If all the members of my body were to be converted into tongues, and if each of my limbs were to be gifted with a human voice, I could still do no justice to the virtues of the holy and venerable Paula. (CSEL 55:306; translation from NPNF Vol. 2–06)

Self-depreciation of this kind usually has a eulogistic function, where the object of praise is made even more distinguished by the author’s avowed inability to tell fittingly of the praiseworthy qualities of his subject. In defending his extravagant praise of Paula, he later says (Ep. 108.15) that his critics must not insinuate that he is drawing on his imagination or decking her, like Aesop’s crow, with the fine feathers of other birds.

Jerome’s encomium begins in conventional rhetorical manner with a laudatio of Paula’s ancestry. In referring to the forefathers of the deceased Jerome was following a standard formula for funerary discourses (See Hägg and Rousseau 2000:140–179).16 He clearly states, however, that ‘others’ and ‘men of the world’ (meaning, other authors/biographers/panegyrists) may focus on a person’s illustrious ancestors, but that he will only praise Paula, whom he compares to a shining and precious jewel. In the case of Epistula 108 the inclusion of a noble family-tree was presumably done only to emphasise the nobility of Paula’s ascetic rejection of her distinguished descent (Hickey 1987:21–22, 119 n.1). Jerome regards her as ‘noble’ by reason of her Christian virtues, and not by reason of her noble ancestry.

True to character, Jerome from time to time adds a mordant quality to the work by using satire and invective: when he extols Paula’s virtues, he immediately lashes out against the vanities and self-indulgence of lesser women (Ep. 108.3, 6).

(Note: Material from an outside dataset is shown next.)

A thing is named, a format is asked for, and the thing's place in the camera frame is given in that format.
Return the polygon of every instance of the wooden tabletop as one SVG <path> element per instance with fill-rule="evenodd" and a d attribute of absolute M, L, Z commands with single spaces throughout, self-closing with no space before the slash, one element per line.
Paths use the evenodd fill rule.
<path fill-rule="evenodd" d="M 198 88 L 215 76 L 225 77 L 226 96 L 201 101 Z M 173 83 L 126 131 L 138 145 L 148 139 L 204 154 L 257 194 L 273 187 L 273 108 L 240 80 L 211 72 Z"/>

Examples of rhetorical figures of speech are abundant. I quote just a few: antithesis (‘rich formerly in this world’s goods, she is now more distinguished by the poverty that she has embraced for Christ’ – Ep. 108.1; ‘… who while she lived at Rome was known by no one outside … by hiding herself at Bethlehem become the admiration of all lands Roman and barbarian’ – Ep. 108.3; ‘The strongest winds seemed weak and the greatest speed slow’ – Ep. 108.7); comparison (‘As among many jewels the most precious shines more brightly, and as the sun with its beams obscures and puts out the paler fires of the stars; so by her lowliness she surpassed all others in virtue and influence and, while she was least among all, was greater than all’ – Ep. 108.3; and ‘Indeed so ardent was her faith that she even licked with her mouth the very spot on which the Lord’s body had lain, like one thirsty for the river which he has longed for’ – Ep. 108.9; translation amended); evidentia (‘And here she was filled with terror by the marvels she beheld; for she saw demons screaming under different tortures before the tombs of the saints, and men howling like wolves, baying like dogs, roaring like lions, hissing like serpents and bellowing like bulls. They twisted their heads and bent them backwards until they touched the ground;’ – Ep. 108.13); and metaphor:

Until now the wind has been all in my favour and my keel has smoothly ploughed through the heaving waves. But now my speech is running upon the rocks, the billows are mountains high, and imminent shipwreck awaits both you and me. (Ep. 108.27 [28], translation amended)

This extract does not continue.